Chegando na capital por qualquer lado, já que ela tem tantas entradas e saídas, chega-se a um emaranhado de possibilidades que podem levar, também, ao Centro. Lá, é possível ver o traçado da cidade planejada quadriculada, positivista, higiênica, de ruas largas, praças sem bancos, luzes elétricas, esquinas frequentes. Lá é a capital dos funcionários, onde alguém logo indica passeios pelo Mercado Central, pela Feira Hippie, pela legendária Savassi, um "bairro" que não existe fisicamente, cartograficamente, mas que é presente na vida dos cidadãos, nem que seja como a representação mais burguesa da cidade.
Qual é a alma desta capital? De uns tempos para cá, vêm tentando fazer engolir um certo jeito belo-horizontino eleito por um marketing de turismo mal-feito, campanha alinhavada com cadeias de hotéis, lá vamos nós assumir que a alma da cidade é dos botecos, da bebida, do pão de queijo com cerveja. Santa Tereza, meu amor, nem só de botecos e botequeiros vive a cidade. E isso é bonito?, alguém se pergunta. Já ouvi de todo lado que "os mineiros que eu conheço bebem muito", vai saber. Que "não tem mar, mas tem bar". Que alma é esta? E a câmara propõe e aprova um projeto, real, que decreta BH a capital mundial dos botecos. Santo Antônio, querido, é, isso mesmo? Vão vender a cidade assim?
Qual é a alma de Ouro Preto? Sim, esta tem alma. Um sentido ouropretano logo surge quando se desce do ônibus, na rodoviária alta. A cidade foi a capital de Minas, antes de tomarem outras decisões. Qual é a alma de Timóteo? Qual é a alma de Juiz de Fora? E a de Uberlândia? Qual é a alma de Minas, lugar de passagem, corredor obrigatório para quase qualquer outro lugar? Qual é o elemento que se constrói no jeito de viver nesse lugar?

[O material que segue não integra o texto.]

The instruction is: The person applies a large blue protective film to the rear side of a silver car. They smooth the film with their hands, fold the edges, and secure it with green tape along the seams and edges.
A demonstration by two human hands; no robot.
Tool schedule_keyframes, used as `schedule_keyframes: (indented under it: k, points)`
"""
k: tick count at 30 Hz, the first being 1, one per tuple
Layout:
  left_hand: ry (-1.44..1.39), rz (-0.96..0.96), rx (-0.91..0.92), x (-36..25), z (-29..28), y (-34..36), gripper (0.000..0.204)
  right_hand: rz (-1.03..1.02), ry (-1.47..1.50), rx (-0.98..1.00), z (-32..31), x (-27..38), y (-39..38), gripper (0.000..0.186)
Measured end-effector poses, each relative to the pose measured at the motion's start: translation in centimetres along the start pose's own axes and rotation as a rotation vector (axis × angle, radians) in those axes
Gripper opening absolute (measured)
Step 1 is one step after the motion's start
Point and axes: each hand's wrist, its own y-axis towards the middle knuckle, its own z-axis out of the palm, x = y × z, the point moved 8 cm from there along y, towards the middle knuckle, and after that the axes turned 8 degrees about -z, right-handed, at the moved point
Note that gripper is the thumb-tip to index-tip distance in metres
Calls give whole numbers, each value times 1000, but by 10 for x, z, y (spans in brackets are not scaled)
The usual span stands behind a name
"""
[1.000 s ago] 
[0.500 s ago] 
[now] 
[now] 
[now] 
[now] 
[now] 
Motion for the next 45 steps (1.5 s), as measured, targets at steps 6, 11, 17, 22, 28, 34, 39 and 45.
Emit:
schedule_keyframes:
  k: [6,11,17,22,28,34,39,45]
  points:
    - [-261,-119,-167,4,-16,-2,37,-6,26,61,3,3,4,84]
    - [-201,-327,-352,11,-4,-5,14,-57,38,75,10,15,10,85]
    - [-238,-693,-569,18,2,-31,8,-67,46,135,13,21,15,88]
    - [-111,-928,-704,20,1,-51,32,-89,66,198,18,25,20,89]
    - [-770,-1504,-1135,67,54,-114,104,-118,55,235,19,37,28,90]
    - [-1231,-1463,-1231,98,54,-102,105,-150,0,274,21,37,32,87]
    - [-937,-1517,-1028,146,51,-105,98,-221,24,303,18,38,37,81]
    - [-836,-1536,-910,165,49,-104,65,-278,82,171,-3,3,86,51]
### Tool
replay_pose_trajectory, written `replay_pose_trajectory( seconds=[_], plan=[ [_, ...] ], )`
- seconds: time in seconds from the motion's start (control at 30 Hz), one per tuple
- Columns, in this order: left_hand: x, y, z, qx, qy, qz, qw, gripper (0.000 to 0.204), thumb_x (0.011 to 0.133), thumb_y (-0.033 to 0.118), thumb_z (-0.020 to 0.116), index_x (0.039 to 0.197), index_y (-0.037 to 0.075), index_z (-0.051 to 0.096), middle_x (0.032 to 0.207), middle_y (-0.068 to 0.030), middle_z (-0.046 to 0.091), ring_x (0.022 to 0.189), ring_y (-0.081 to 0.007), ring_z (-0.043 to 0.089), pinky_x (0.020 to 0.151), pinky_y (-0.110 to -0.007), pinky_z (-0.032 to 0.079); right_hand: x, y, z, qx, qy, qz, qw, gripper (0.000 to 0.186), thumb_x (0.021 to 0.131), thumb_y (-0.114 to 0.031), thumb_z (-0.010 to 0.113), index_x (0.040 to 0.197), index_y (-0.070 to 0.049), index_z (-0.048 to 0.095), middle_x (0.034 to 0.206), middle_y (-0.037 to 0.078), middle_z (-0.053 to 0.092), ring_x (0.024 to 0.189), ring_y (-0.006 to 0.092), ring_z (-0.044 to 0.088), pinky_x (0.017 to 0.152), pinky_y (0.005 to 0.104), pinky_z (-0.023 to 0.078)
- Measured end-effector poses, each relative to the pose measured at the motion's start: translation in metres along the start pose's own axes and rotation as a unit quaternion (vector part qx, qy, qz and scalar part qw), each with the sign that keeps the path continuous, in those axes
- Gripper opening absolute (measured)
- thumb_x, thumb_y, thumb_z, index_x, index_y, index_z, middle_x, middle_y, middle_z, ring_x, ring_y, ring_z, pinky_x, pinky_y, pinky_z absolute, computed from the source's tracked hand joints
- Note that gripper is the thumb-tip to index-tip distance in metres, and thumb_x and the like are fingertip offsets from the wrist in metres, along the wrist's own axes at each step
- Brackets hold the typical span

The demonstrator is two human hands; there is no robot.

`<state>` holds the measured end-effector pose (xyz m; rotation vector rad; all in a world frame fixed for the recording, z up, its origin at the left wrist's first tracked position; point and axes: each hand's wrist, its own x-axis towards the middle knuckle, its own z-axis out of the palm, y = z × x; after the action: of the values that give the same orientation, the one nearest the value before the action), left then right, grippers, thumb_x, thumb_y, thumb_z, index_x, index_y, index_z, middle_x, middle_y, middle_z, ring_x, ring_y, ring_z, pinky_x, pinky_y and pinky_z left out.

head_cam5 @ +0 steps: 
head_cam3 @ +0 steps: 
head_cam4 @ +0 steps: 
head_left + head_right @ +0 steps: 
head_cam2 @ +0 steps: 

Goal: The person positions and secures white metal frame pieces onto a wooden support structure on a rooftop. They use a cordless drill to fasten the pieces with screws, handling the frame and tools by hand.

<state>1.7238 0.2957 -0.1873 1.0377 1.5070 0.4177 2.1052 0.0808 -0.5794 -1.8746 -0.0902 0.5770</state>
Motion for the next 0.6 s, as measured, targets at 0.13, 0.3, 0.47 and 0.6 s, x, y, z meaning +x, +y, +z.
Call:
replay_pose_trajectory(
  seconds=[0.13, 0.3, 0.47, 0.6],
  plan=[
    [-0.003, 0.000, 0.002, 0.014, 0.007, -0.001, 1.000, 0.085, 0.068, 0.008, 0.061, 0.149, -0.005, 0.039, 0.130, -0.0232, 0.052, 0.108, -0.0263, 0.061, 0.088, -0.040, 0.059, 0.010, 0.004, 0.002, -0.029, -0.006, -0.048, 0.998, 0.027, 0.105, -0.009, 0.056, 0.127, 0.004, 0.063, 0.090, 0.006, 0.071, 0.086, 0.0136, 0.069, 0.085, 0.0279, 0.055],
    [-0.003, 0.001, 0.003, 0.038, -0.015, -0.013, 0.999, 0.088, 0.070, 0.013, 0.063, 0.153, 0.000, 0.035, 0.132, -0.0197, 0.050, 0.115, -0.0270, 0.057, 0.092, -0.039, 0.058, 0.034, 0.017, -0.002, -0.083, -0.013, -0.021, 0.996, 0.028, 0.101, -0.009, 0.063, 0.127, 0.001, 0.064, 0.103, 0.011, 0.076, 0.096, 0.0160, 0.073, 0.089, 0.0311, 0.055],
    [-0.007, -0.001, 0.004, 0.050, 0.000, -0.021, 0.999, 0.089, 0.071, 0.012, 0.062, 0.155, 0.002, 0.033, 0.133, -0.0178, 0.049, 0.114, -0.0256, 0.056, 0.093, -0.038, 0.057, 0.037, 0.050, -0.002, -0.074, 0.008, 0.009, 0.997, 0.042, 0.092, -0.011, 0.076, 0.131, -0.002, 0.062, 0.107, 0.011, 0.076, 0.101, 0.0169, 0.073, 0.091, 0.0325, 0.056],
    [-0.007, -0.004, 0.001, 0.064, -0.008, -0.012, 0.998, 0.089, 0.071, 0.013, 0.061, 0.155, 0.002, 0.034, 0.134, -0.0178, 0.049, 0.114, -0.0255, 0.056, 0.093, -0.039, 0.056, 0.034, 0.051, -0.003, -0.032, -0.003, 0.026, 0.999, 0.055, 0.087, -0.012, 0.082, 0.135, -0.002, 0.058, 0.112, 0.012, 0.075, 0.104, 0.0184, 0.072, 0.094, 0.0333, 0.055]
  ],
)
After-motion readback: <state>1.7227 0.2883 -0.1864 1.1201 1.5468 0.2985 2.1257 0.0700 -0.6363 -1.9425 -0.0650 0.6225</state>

O que é a alma carioca? A alma de São Paulo? A alma de Salvador? O que é a alma recifense? A porto-alegrense? Mas separe aí a alma do lugar do marketing que nos é imposto. Veja, separe aí o jeito como vendem a cidade e o que realmente se vive nela. Difícil separar. Qual é a alma da cidade?
Um estrangeiro me dizia, nesta sala, que achou BH uma cidade "completamente sem alma". Será possível, meu Deus? Mas tão habitada! Pode um lugar cheio de gente não ter alma? Ou talvez uma alma tão mestiça de que não se pareça com nada? Quem sabe é isso? Também tenho uma impressão insossa de Brasília, que não parece ter tanta alma assim. Estou sugestionada por algo? Alguma contrapropaganda? Campos de Goytacazes não me parece ter alma, pelo menos não a descubro, mas me garantiram que tem "uma alma terrível". Esse tipo de qualificação pede uma explicação de horas-aula. Como vou saber o que é tão terrível assim? Ouro Preto tem uma alma terrível também, mas posso dizer que a história conhecida pesa muito em meu julgamento. Como não?
São João Del Rei tem alma. Para mim, uma alma limpa, fresca, generosa, que a vizinha Tiradentes não tem. Mas aí é que me vem a questão na contramão: como você vive a alma da cidade? O que é sua vivência da cidade? São João me parece doce. Tiradentes me rememora algo antipático, algo que eu consigo localizar no tempo e na minha história. Já um casal de amigos ama tanto aquele lugar que deu jeito de fazer a cerimônia de casamento lá. Tiradentes é, para eles, uma outra experiência. São Paulo me dá uma sensação que o Rio nunca me deu. Confesso que a alma do Rio só me chega pelos jornais, e não gosto dela. Já outras capitais sequer me parecem ter alma, já que quase não são citadas. Garanto, no entanto, que têm. O que é Fortaleza para mim? E Porto Alegre, tão distantes no mapa? Porto Alegre me lembra tanta coisa boa que a localizei no melhor espaço das minhas lembranças. E que alma dei a BH? Talvez eu saiba mais sobre a alma do meu bairro, que é um ponto na fisiologia da cidade. Talvez seja assim que as almas se componham de verdade: nas nossas vivências, no dinamismo das nossas experiências.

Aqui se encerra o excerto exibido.